*WHAT THE TASK ASKS*:
When you reach the line containing "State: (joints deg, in" in the records below, start copying exactly, and stop once you have copied the line containing "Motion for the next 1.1".
══ DATA TO USE ══
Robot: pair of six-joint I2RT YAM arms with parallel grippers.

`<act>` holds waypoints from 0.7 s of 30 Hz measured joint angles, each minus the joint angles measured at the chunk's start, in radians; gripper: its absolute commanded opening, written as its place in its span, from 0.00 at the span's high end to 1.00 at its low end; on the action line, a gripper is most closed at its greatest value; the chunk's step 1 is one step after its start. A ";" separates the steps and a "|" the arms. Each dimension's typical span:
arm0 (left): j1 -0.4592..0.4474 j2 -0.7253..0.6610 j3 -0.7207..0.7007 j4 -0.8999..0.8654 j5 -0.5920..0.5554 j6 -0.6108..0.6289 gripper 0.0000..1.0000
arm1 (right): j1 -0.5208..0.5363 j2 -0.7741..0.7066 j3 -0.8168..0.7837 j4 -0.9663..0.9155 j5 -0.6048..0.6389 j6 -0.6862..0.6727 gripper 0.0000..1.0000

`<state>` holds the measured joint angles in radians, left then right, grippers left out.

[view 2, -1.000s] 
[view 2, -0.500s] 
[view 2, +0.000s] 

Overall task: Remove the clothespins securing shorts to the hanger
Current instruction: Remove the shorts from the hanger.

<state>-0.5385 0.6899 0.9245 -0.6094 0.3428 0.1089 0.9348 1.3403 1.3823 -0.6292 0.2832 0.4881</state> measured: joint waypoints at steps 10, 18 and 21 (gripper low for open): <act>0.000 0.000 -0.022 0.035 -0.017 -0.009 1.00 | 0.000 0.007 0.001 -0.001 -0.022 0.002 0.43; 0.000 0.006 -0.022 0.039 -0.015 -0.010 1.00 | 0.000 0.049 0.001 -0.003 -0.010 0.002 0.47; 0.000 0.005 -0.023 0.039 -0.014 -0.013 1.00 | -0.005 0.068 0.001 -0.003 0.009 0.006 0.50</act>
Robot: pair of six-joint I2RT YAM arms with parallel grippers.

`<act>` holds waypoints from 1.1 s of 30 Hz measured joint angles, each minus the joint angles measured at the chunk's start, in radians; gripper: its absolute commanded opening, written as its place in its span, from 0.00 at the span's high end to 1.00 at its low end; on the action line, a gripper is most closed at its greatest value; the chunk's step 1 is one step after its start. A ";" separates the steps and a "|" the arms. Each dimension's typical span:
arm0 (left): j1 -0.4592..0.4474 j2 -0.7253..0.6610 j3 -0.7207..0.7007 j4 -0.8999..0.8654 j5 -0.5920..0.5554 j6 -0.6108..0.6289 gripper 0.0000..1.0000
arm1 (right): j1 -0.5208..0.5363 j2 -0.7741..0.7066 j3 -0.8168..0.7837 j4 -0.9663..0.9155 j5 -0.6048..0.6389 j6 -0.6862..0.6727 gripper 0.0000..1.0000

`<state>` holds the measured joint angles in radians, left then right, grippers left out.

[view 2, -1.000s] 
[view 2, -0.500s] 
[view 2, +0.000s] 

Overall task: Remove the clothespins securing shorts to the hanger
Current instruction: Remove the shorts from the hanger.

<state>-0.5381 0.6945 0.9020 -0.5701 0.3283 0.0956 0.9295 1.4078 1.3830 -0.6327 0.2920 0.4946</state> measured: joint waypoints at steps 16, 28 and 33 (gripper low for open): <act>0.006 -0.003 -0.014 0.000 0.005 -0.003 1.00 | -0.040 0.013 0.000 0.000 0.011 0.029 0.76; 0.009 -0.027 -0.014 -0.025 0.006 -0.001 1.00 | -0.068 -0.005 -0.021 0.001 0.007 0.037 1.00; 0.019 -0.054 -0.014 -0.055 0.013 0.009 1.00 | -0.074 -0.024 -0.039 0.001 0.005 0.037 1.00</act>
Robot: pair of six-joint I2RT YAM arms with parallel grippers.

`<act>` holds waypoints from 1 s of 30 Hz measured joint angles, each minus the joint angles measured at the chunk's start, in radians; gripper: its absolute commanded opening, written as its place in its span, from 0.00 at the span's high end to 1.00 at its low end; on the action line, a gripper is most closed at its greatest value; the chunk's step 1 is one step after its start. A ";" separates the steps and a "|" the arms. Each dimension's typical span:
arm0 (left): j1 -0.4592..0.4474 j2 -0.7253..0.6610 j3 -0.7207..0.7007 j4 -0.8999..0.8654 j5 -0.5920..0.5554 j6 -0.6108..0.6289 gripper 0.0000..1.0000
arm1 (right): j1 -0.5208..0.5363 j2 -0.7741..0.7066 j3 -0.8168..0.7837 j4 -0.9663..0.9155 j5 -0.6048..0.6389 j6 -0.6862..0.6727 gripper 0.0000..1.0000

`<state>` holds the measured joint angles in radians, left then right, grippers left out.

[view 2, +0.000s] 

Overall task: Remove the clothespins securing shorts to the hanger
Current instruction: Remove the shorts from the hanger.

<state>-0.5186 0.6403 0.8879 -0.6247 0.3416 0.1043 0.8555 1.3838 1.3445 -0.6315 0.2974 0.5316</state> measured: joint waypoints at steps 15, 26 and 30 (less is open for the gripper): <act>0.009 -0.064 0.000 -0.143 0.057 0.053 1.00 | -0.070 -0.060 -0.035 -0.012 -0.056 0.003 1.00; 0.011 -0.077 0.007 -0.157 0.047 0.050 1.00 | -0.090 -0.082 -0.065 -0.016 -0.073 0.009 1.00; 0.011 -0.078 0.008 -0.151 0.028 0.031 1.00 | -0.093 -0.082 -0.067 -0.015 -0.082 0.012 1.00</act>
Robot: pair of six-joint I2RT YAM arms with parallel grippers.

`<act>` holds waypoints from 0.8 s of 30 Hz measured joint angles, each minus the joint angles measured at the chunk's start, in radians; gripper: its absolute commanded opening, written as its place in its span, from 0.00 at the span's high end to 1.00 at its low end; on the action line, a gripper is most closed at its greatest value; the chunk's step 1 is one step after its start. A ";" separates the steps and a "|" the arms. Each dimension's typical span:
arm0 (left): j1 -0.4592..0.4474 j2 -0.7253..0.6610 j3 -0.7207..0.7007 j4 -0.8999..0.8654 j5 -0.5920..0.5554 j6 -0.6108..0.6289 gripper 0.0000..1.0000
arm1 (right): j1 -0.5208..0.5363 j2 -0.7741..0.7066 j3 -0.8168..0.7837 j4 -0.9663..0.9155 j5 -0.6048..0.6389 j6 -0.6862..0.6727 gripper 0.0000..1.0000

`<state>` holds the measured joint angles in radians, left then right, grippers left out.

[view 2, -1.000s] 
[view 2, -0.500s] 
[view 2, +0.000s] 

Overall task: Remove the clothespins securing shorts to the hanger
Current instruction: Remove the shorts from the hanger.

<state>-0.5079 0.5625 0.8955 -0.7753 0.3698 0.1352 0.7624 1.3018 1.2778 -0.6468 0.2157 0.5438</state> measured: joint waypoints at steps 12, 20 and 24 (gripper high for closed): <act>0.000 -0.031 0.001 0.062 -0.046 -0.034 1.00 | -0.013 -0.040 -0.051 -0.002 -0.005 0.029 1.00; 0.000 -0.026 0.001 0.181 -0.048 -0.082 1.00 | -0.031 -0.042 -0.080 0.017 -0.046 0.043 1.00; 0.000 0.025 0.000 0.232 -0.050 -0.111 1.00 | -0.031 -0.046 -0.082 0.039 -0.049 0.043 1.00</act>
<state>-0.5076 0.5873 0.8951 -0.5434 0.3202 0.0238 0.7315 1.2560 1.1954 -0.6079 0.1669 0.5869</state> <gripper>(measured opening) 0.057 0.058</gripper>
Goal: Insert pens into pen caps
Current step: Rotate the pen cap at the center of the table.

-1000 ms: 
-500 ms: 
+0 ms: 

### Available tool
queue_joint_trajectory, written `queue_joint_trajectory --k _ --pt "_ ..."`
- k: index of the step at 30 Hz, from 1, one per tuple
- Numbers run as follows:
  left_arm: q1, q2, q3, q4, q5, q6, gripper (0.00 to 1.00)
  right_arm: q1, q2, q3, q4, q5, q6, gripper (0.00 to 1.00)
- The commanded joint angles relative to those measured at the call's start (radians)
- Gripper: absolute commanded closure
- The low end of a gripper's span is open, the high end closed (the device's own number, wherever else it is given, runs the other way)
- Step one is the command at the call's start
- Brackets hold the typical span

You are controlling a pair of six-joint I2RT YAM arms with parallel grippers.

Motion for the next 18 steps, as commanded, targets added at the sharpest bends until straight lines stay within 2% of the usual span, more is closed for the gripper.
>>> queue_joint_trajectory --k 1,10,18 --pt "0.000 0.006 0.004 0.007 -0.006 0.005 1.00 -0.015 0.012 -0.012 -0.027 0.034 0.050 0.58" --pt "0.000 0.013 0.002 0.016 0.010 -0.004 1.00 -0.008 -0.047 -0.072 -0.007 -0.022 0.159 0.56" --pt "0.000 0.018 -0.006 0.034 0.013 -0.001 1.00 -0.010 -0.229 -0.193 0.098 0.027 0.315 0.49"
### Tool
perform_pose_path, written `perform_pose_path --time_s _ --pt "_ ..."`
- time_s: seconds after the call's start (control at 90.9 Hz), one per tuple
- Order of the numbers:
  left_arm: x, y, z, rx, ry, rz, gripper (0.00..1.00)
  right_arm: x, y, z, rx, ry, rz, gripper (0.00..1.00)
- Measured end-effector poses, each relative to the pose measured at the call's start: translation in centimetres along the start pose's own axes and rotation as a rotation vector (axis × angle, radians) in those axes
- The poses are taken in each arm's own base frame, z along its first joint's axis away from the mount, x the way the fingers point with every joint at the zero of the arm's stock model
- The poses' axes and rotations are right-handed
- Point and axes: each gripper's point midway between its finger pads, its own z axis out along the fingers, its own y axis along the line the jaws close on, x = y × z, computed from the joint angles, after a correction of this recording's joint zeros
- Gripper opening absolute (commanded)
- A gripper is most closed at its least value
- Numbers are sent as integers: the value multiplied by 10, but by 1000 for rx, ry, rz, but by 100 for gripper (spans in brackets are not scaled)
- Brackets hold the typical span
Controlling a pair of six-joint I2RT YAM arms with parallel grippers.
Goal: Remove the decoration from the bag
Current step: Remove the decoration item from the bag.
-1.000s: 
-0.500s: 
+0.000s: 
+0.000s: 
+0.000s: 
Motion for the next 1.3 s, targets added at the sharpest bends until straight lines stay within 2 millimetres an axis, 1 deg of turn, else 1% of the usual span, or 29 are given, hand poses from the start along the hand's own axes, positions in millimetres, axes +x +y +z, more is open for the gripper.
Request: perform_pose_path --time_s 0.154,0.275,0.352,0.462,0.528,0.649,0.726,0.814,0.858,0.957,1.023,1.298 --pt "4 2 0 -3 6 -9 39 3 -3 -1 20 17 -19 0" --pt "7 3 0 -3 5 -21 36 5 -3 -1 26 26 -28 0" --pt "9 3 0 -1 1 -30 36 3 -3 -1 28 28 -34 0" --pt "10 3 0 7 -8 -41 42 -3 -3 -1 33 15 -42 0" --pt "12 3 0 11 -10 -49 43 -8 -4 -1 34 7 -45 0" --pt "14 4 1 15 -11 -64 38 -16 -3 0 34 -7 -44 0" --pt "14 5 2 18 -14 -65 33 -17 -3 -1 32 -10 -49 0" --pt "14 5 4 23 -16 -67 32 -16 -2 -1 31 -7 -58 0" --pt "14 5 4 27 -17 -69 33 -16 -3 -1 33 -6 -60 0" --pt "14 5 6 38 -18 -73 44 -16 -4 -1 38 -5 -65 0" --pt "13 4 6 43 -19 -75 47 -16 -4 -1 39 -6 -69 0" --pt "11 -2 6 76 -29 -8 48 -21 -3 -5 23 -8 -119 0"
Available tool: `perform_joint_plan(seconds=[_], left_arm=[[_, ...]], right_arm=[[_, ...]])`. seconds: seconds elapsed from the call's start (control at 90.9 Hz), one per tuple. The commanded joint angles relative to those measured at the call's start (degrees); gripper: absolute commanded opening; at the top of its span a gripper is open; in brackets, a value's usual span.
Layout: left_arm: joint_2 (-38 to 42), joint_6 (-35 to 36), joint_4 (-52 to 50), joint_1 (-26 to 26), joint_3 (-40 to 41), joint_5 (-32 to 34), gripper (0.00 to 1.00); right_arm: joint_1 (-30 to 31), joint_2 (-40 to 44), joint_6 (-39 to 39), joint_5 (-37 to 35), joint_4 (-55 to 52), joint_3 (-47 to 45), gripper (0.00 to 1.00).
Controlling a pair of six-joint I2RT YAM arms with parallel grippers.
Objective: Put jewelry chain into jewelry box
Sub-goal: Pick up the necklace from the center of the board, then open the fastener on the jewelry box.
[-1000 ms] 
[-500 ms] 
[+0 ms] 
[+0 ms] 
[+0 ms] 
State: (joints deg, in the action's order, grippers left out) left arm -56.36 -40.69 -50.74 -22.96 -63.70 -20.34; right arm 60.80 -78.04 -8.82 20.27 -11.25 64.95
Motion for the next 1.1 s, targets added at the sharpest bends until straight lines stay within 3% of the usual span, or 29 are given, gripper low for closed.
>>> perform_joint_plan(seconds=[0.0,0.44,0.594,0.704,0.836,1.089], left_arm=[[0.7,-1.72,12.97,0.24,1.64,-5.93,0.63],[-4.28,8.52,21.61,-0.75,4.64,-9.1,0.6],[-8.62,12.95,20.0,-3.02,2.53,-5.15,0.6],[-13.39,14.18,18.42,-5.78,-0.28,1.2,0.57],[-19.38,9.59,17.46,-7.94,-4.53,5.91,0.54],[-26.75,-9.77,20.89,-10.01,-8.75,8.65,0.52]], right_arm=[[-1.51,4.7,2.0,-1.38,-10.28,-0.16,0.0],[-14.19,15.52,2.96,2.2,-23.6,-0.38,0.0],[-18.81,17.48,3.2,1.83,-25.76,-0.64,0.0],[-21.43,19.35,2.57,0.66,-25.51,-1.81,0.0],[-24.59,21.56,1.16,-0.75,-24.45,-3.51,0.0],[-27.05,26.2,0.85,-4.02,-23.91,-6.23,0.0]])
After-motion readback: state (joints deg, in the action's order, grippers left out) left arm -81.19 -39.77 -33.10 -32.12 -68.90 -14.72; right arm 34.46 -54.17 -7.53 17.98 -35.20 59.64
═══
*RESPONSE AREA*:
State: (joints deg, in the action's order, grippers left out) left arm -56.36 -40.69 -50.74 -22.96 -63.70 -20.34; right arm 60.80 -78.04 -8.82 20.27 -11.25 64.95
Motion for the next 1.1 s, targets added at the sharpest bends until straight lines stay within 3% of the usual span, or 29 are given, gripper low for closed.

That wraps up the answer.